■ What is needed ■
Using the listing below, copy exactly each line from the one that has "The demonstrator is" through the one that has "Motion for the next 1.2"; omit the pictures.

■ Material for this task ■

Start of Block

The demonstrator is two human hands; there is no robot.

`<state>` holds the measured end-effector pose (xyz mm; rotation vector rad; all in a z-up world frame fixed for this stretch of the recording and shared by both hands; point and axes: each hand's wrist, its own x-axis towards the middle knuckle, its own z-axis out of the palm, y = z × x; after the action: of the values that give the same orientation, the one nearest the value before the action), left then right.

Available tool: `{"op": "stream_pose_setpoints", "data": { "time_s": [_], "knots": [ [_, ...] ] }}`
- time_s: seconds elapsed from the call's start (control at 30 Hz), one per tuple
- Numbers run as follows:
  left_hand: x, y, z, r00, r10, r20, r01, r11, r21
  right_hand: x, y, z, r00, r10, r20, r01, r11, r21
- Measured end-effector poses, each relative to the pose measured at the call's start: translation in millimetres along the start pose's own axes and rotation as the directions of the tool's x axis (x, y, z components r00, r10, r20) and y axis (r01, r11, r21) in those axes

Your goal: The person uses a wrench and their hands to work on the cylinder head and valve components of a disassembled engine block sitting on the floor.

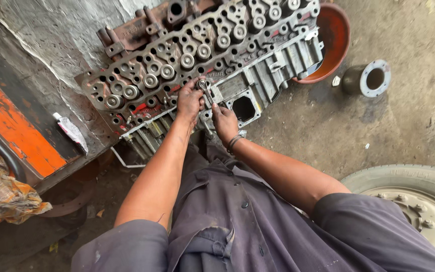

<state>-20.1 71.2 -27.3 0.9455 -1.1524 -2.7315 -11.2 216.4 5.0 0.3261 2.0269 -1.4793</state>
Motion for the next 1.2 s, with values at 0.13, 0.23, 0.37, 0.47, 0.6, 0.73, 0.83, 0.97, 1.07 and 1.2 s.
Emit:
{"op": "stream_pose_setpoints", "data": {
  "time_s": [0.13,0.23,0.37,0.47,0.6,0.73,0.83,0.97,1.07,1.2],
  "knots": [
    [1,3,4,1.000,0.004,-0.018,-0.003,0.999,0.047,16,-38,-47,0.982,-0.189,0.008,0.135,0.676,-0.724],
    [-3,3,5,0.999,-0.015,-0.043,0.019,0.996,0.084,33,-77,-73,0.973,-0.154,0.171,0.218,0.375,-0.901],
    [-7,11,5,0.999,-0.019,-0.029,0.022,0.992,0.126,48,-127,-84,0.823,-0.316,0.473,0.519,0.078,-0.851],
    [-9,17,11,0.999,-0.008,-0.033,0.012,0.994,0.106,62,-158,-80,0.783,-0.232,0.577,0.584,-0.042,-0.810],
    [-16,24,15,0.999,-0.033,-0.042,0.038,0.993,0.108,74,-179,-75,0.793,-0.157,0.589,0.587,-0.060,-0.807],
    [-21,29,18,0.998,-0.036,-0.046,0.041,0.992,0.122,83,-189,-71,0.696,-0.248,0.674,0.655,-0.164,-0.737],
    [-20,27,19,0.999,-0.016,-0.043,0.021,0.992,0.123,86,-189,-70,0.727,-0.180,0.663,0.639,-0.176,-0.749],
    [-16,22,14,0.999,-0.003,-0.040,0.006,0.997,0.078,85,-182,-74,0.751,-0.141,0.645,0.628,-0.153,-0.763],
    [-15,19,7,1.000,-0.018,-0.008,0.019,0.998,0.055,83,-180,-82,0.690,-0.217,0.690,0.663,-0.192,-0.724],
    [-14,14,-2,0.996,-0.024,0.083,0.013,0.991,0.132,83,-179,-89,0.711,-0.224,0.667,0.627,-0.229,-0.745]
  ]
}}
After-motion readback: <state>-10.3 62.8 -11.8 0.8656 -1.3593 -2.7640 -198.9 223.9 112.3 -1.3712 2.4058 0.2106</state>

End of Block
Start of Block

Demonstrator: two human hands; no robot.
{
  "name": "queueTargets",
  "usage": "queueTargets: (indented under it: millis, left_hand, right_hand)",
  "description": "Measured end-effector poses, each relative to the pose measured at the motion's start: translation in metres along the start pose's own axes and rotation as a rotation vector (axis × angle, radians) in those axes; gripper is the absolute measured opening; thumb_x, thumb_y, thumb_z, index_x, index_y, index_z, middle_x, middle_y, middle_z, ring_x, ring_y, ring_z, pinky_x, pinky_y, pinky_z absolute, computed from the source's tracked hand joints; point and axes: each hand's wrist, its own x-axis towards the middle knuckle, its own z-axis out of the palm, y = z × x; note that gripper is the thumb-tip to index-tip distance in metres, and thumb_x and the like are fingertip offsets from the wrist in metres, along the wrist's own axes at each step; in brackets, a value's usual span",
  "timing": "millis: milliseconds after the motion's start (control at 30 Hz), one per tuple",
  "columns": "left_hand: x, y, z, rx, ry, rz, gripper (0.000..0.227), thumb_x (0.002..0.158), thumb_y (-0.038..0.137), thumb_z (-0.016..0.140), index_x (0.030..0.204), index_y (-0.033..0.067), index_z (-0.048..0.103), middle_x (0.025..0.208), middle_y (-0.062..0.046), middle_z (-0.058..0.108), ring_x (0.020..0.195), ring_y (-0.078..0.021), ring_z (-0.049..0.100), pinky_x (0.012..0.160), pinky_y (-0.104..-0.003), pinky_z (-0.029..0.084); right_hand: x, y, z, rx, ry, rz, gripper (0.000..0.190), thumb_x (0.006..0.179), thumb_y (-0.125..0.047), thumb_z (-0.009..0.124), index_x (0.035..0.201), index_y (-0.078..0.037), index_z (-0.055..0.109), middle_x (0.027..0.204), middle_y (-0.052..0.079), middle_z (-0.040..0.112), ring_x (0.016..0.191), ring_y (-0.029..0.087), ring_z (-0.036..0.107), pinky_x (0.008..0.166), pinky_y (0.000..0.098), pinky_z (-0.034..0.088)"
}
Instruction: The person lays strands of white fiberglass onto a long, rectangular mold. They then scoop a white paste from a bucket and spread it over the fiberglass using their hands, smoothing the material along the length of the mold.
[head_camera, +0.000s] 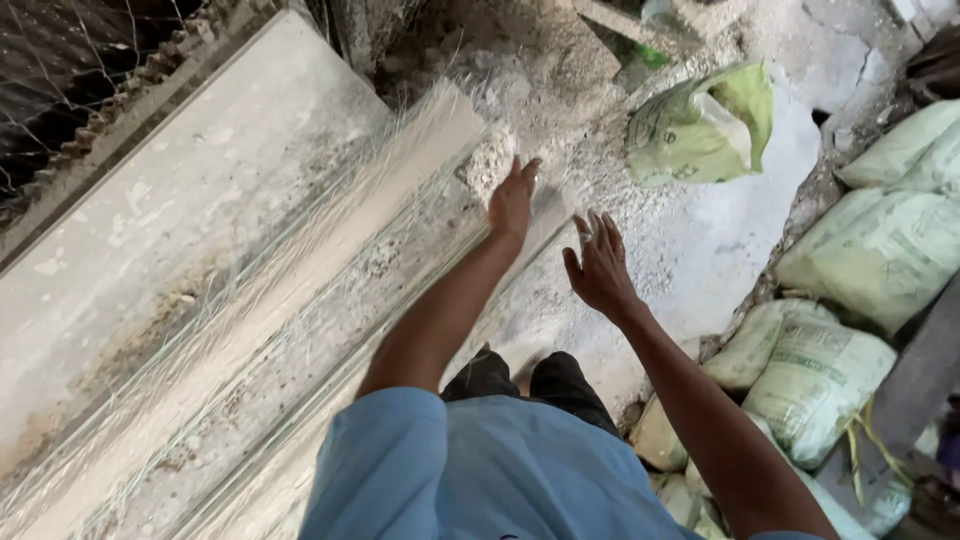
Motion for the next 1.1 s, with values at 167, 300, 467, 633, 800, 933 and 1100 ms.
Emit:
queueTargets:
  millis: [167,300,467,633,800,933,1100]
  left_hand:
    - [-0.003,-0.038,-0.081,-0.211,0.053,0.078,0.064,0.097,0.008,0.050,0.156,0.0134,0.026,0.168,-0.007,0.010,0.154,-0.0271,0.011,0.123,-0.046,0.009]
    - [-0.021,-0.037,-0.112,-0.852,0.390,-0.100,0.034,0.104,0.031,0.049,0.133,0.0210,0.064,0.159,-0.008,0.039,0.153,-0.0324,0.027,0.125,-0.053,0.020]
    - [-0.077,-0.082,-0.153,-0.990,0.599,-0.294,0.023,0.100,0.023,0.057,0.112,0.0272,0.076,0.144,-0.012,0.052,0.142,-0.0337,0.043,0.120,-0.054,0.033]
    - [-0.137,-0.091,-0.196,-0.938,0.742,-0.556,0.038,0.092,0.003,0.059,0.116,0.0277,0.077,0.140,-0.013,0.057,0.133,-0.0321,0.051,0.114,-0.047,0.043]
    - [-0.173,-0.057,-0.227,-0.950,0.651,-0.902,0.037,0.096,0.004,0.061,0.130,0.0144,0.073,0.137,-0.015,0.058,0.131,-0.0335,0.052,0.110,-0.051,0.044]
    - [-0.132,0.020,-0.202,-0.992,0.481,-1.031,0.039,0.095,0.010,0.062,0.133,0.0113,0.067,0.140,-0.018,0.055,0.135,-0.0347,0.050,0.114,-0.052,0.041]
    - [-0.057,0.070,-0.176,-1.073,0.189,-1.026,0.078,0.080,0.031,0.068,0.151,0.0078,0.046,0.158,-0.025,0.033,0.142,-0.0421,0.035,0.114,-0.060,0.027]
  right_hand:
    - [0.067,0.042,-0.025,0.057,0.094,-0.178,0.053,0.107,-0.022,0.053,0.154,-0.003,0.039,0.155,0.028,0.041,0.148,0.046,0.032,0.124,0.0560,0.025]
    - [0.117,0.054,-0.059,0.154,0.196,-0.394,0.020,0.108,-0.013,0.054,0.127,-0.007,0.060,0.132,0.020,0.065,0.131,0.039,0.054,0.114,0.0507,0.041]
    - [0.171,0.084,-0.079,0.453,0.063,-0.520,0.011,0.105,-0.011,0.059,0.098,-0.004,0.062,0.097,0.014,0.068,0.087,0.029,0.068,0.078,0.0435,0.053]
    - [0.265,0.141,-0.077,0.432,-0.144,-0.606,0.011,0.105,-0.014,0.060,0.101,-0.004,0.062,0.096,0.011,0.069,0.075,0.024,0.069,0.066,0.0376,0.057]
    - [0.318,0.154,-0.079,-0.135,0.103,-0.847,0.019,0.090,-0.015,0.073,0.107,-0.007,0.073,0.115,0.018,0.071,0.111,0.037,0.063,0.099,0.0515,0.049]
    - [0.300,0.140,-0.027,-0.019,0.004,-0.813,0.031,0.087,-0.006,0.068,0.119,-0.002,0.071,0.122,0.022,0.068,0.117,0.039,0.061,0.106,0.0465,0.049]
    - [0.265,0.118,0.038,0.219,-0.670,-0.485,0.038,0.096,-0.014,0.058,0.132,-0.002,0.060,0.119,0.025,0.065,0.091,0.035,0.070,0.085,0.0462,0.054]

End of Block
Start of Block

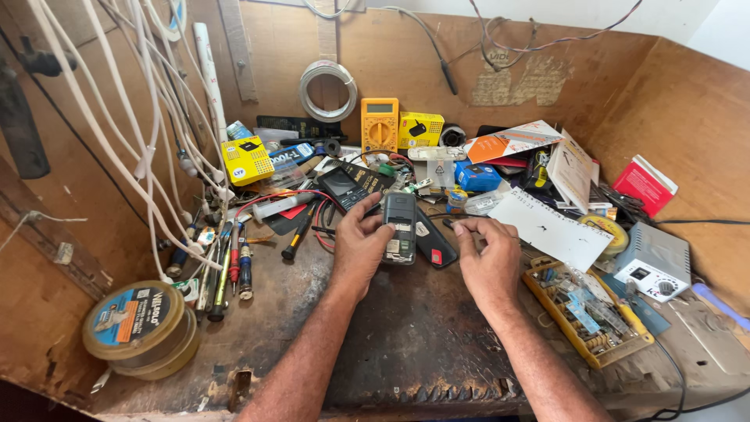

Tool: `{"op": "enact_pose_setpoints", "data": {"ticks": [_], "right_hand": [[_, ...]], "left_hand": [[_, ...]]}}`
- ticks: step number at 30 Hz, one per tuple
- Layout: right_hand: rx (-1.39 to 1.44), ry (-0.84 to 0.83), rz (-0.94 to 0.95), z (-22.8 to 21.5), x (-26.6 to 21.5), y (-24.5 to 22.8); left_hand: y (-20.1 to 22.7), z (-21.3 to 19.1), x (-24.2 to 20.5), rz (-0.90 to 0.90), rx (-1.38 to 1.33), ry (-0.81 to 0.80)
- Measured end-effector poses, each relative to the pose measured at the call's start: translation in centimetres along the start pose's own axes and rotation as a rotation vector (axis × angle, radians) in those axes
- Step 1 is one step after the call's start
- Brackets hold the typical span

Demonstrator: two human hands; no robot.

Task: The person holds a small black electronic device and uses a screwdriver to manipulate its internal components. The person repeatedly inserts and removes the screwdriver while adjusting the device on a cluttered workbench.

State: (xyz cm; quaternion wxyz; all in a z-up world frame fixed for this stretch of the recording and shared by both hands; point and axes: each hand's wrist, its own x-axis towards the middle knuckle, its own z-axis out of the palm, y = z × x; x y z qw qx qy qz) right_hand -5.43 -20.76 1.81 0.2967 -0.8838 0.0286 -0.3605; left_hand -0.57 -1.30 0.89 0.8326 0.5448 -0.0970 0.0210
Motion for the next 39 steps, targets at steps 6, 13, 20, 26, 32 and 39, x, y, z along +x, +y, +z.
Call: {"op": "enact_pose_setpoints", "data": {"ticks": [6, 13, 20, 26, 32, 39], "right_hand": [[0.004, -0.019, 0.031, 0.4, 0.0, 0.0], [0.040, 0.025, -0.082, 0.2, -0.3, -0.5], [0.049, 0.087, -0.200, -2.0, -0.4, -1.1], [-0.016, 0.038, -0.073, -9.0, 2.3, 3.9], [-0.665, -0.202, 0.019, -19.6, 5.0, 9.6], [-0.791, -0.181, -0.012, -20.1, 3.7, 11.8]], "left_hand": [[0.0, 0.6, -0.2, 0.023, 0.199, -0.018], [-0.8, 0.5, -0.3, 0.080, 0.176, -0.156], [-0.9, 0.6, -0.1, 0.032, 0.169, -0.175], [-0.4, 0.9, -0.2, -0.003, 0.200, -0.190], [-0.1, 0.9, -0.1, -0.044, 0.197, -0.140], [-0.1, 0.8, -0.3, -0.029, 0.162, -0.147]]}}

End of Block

■ Response to this task ■
The demonstrator is two human hands; there is no robot.

`<state>` holds the measured end-effector pose (xyz mm; rotation vector rad; all in a z-up world frame fixed for this stretch of the recording and shared by both hands; point and axes: each hand's wrist, its own x-axis towards the middle knuckle, its own z-axis out of the palm, y = z × x; after the action: of the values that give the same orientation, the one nearest the value before the action), left then right.

Available tool: `{"op": "stream_pose_setpoints", "data": { "time_s": [_], "knots": [ [_, ...] ] }}`
- time_s: seconds elapsed from the call's start (control at 30 Hz), one per tuple
- Numbers run as follows:
  left_hand: x, y, z, r00, r10, r20, r01, r11, r21
  right_hand: x, y, z, r00, r10, r20, r01, r11, r21
- Measured end-effector poses, each relative to the pose measured at the call's start: translation in millimetres along the start pose's own axes and rotation as the directions of the tool's x axis (x, y, z components r00, r10, r20) and y axis (r01, r11, r21) in those axes

Your goal: The person uses a wrench and their hands to work on the cylinder head and valve components of a disassembled engine block sitting on the floor.


<state>-20.1 71.2 -27.3 0.9455 -1.1524 -2.7315 -11.2 216.4 5.0 0.3261 2.0269 -1.4793</state>
Motion for the next 1.2 s, with values at 0.13, 0.23, 0.37, 0.47, 0.6, 0.73, 0.83, 0.97, 1.07 and 1.2 s.

No further work remains on this exercise.